We could enhance South Dakota by banning carcass bills and making legislators stick to their own rules, including a calendar that says all bills had to be submitted by February 3. If legislators have an idea for a bill to address an evolving situation for which not all facts are known yet, they should still file a bill with a clear outline of the policy they seek. If an unexpected situation arises suddenly, they should muster a two-thirds vote to suspend the rules. In either situation, if they can’t address a problem according to the regular Session calendar, they should call themselves into a special session to deal with the problem after they’ve had a chance to alert the public to the problem and explain the solution.
Senator Stace Nelson is not happy with the carcass process. Following the Senate’s approval last Tuesday of SB 106, he and troublemaking colleague Senator Lance Russell filed a formal Dissent and Protest:
The body of SB 106 simply states: “The Legislature shall pursue opportunities to enhance the state.” The bill as it passed the Senate has no substantive effect except that it circumvents Chapter 17 of the Joint Rules relating to the deadline for the introduction of bills and Senate Rule 5-1 and Joint Rule 11-1 relating to the suspension of rules, which would have allowed the introduction of a bill after the deadline. Consideration and passage of the bill in this form relinquishes the legislative power and authority of the Senate and cedes such power and authority to the House of Representatives and deprives the people an opportunity to address the actual intent of the bill in a Senate committee hearing.
SB 106 is duly in contravention of South Dakotans’ rights under South Dakota Constitutional Article III Section 15 providing for an open legislative process for the people of South Dakota. By hiding the intent of these empty “vehicle bills” and passing them to the House, it denies South Dakotans the open government they are entitled to as a right in South Dakota.
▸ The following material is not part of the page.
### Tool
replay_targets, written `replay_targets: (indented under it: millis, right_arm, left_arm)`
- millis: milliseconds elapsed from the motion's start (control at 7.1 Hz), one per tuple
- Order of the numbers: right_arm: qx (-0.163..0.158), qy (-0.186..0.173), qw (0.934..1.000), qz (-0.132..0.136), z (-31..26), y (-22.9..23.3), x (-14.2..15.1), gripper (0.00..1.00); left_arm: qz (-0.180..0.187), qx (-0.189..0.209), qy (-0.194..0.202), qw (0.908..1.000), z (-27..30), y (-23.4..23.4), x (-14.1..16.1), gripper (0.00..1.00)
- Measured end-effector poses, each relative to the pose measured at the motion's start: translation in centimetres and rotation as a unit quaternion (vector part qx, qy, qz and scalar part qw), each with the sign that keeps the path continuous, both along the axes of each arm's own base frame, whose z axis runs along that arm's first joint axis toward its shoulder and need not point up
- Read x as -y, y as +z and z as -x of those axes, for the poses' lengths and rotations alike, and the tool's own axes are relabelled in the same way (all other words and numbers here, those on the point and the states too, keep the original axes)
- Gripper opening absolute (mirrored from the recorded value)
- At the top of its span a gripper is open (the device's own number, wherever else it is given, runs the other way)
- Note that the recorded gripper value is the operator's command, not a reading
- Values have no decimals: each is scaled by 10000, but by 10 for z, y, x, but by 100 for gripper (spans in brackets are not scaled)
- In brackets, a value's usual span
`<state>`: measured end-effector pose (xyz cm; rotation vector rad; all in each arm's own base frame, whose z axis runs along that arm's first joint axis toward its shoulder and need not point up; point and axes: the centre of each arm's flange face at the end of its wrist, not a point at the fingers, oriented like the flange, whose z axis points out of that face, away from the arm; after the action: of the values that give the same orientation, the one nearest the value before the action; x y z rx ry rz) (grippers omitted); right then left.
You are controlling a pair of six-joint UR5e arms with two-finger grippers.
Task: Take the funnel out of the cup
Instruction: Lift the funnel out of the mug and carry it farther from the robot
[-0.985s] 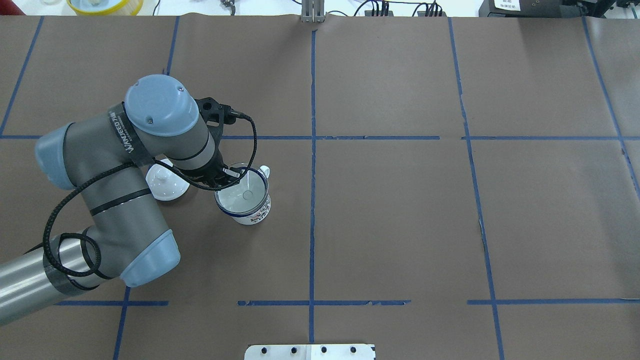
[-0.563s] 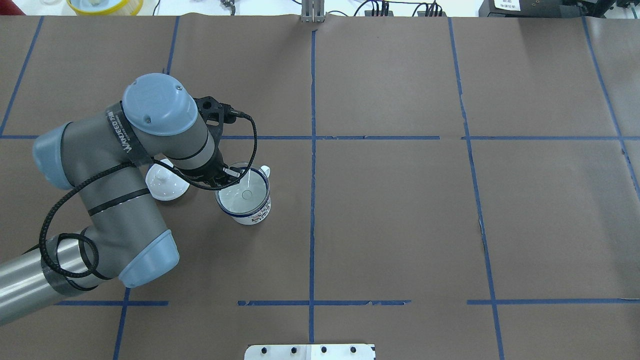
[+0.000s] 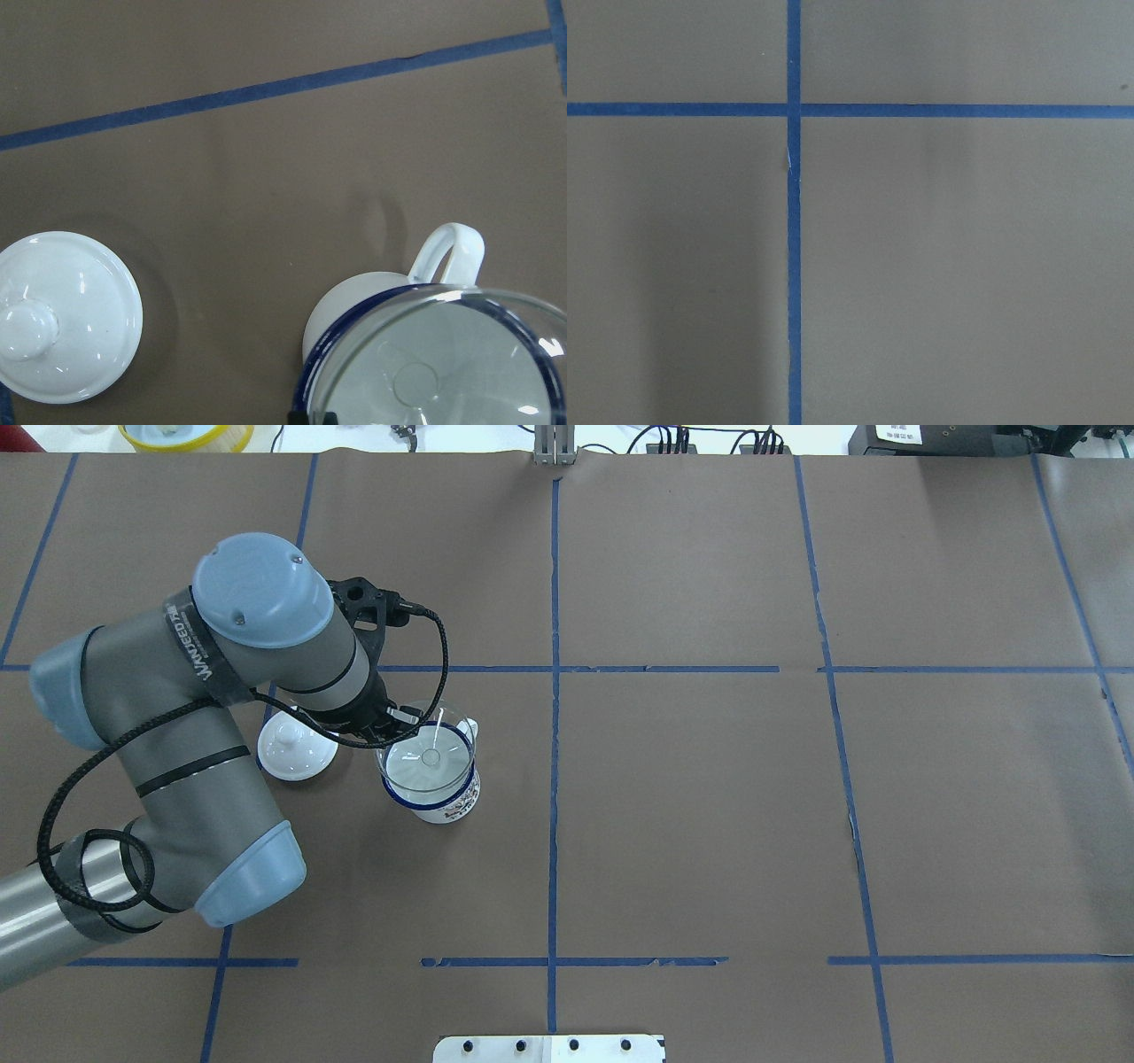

In addition, Article III, Section 21 of the South Dakota Constitution states: “No law shall embrace more than one subject, which shall be expressed in its title.” Since the intended effect of SB 106 is not clearly stated and is unknown, the title does not accurately express the purpose or effect of the bill [Sen. Stace Nelson and Sen. Lance Russell, Dissent and Protest: Passage of SB 106, Senate Journal, 2017.02.07].
These dissents and protests are fine, but I’d like to see Nelson organize a coalition to vote SB 106 down when it comes back from the House or follow his leadership’s example and sue to stop SB 106 from becoming law.
But who needs that trouble? Carcass sponsors, put up your real ideas. Let the people know what you’re trying to do. Who knows—instead of stitching your creatures together in your locked dungeon, you could invite the public to bring your carcasses some brains and lightning.
Update 08:06 CST: My original headline cited eight carcass bills; Kathy Tyler and others helped me identify four more active carcasses.
Update 2017.02.15 06:00 CST: Another eager reader finds three more, bringing our total to fourteen active as of the original posting, three withdrawn/killed.